**Exercise:** In the records below, find the line with "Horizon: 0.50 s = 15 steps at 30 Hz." and the line with "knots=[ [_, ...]". Print both exactly, along with every line between them, and no other line.

**Data shown:**
○ ○ ○ ○ ○ ○ ○
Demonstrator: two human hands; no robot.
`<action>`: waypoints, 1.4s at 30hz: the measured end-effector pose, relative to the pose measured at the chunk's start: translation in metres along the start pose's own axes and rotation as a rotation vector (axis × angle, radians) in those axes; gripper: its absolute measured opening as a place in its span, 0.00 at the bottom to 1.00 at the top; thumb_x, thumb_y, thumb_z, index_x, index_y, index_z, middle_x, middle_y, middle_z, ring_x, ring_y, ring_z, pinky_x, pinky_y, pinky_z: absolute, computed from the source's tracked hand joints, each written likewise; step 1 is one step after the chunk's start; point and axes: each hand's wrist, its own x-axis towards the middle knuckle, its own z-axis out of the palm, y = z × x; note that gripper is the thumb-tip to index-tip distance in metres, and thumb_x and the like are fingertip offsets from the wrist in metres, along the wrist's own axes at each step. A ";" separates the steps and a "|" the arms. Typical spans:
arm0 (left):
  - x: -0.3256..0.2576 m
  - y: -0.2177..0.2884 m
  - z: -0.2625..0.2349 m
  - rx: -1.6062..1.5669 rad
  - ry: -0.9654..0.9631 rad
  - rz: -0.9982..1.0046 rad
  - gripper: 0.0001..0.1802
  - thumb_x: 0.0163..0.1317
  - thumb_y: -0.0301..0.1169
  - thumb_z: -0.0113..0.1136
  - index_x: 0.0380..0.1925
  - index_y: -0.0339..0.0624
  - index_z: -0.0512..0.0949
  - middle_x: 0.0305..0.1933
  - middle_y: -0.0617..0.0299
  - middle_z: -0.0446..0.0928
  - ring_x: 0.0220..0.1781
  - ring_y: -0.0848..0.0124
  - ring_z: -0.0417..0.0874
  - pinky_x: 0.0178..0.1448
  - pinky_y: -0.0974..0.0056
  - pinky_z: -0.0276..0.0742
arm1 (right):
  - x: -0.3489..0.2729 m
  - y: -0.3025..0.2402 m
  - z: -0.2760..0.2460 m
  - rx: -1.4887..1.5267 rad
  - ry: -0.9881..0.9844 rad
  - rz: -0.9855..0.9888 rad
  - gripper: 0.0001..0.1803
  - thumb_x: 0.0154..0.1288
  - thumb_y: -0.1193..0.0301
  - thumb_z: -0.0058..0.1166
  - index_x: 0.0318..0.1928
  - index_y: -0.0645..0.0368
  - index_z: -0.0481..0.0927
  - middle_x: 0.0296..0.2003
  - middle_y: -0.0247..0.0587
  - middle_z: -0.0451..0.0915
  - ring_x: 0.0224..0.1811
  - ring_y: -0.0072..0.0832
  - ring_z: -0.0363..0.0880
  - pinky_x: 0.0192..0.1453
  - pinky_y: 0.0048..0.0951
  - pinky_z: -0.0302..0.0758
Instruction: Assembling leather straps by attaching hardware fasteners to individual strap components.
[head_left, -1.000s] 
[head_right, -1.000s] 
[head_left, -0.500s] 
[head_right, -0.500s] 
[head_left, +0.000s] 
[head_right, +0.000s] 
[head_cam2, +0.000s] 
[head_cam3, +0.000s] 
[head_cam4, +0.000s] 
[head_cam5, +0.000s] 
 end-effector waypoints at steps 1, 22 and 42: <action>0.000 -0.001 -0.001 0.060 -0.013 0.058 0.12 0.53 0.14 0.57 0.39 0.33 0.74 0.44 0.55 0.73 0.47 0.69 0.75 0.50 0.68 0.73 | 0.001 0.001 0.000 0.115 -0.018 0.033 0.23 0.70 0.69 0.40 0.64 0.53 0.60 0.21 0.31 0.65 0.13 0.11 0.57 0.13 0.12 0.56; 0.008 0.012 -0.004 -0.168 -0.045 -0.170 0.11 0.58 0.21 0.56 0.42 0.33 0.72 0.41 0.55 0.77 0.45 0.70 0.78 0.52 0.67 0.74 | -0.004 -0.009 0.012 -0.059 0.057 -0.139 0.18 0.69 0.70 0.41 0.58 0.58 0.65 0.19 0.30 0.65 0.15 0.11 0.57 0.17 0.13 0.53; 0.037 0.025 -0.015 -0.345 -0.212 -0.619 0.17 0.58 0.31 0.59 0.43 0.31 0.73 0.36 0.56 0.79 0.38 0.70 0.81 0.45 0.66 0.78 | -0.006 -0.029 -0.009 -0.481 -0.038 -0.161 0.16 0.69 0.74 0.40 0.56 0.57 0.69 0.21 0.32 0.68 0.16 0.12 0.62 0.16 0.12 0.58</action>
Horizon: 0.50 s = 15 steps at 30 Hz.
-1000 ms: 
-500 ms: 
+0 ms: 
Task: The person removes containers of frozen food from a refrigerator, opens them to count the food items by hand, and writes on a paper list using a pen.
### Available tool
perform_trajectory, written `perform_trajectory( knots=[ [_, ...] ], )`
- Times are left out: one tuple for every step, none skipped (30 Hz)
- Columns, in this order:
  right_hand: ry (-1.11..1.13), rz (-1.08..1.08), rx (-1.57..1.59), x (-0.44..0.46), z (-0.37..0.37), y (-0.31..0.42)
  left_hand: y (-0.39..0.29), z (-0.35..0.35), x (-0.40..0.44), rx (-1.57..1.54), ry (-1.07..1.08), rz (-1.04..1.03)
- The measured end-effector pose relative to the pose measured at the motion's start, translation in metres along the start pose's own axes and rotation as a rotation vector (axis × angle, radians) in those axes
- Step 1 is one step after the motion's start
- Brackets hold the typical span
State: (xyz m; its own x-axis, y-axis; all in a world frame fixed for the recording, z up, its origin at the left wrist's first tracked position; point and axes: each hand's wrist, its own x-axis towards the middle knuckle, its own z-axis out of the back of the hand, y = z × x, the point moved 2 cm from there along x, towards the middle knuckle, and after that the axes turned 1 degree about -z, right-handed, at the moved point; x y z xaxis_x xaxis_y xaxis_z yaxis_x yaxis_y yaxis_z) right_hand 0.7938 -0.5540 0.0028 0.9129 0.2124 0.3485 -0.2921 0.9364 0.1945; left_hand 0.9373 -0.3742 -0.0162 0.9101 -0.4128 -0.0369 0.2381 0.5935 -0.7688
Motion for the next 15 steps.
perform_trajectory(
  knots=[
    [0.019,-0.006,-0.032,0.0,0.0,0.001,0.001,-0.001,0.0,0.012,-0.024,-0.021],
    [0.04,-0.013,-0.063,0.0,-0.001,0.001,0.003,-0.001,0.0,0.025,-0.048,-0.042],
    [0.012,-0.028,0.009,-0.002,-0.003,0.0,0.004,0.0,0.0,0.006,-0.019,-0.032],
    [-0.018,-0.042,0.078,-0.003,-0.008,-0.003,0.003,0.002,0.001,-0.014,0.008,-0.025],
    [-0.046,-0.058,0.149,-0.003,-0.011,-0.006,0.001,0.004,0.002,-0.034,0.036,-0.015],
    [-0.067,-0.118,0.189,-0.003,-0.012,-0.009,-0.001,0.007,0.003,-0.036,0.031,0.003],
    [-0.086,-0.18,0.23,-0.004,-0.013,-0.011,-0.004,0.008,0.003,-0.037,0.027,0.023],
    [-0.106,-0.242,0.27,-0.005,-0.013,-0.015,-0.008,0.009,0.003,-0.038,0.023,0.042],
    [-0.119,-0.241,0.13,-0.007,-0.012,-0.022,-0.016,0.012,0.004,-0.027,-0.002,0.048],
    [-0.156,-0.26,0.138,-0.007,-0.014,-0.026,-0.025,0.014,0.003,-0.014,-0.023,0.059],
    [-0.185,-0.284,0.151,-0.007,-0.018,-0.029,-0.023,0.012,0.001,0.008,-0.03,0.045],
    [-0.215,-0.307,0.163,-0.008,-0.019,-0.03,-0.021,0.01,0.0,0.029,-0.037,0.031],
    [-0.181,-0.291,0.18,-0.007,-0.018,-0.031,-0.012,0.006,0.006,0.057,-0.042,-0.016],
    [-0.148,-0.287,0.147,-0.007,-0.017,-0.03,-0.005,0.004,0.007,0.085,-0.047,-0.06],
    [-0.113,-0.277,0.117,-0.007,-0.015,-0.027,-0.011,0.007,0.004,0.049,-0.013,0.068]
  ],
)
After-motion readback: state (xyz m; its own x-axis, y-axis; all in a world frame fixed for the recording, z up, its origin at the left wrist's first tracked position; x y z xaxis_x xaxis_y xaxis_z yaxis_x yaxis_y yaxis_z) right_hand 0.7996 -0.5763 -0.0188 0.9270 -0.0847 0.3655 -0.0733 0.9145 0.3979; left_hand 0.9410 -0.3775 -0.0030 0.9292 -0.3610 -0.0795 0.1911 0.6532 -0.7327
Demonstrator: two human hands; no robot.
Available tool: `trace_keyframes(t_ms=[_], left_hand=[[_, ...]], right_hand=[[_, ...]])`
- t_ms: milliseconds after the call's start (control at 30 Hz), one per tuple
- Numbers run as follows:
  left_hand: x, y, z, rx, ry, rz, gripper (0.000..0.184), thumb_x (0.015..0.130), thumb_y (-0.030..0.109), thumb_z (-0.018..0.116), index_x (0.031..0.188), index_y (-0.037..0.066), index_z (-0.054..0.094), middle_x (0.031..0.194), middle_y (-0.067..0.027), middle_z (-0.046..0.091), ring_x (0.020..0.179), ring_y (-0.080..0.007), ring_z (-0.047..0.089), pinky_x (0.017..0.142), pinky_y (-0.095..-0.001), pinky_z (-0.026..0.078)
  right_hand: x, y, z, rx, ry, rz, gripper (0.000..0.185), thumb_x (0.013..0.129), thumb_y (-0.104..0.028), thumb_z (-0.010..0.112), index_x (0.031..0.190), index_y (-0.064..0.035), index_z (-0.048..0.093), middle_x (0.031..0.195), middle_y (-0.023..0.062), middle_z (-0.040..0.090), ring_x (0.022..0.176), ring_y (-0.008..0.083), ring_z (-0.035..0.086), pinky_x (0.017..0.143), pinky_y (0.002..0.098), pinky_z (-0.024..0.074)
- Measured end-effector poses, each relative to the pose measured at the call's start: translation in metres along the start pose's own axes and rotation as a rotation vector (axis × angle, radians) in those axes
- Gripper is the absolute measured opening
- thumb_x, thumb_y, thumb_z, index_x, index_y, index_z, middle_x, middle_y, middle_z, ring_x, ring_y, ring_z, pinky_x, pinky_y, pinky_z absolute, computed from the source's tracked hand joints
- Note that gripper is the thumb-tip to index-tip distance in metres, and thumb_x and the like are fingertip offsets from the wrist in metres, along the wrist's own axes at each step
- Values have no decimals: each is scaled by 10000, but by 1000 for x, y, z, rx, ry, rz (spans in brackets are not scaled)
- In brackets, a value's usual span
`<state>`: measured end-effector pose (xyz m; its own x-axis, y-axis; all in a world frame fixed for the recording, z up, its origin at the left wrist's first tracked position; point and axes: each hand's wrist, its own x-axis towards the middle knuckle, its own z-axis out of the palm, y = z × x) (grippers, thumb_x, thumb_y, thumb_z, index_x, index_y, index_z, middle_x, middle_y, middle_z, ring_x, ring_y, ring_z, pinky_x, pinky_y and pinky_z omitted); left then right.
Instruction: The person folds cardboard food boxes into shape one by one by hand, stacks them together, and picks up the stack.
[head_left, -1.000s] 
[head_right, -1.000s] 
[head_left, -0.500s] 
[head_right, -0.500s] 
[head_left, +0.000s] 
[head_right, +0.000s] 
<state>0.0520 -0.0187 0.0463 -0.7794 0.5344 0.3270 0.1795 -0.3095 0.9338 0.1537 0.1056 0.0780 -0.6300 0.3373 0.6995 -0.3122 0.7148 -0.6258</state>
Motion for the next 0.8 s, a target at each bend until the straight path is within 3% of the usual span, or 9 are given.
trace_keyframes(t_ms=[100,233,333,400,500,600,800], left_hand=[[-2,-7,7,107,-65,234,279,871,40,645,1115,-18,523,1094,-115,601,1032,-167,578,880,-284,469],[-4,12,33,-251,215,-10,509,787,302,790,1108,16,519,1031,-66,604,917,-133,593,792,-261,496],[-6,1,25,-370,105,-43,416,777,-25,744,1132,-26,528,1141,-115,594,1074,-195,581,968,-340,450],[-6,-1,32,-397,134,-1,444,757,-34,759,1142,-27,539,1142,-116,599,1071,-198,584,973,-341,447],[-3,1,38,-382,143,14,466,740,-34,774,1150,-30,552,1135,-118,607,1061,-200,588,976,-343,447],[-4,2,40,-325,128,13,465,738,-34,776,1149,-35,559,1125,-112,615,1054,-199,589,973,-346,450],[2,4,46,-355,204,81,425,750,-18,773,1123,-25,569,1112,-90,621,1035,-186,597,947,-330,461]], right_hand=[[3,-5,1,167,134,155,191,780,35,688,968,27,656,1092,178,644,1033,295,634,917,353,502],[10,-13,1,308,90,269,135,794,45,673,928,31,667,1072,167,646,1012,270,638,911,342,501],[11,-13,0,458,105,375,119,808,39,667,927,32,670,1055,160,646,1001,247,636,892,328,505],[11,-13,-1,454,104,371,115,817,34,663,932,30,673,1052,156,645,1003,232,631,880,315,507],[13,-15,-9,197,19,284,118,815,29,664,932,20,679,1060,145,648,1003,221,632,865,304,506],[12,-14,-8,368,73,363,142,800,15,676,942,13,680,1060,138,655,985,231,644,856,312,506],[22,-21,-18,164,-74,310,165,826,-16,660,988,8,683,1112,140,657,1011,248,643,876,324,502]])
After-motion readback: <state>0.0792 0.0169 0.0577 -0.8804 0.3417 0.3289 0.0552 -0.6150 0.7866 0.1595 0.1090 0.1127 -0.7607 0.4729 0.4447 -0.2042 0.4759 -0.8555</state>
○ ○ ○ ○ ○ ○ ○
**Your solution:**
Horizon: 0.50 s = 15 steps at 30 Hz.
-1000 ms: 
-500 ms: 
+0 ms: 
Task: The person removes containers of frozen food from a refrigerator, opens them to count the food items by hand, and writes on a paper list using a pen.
### Available tool
perform_trajectory, written `perform_trajectory( knots=[ [_, ...] ], )`

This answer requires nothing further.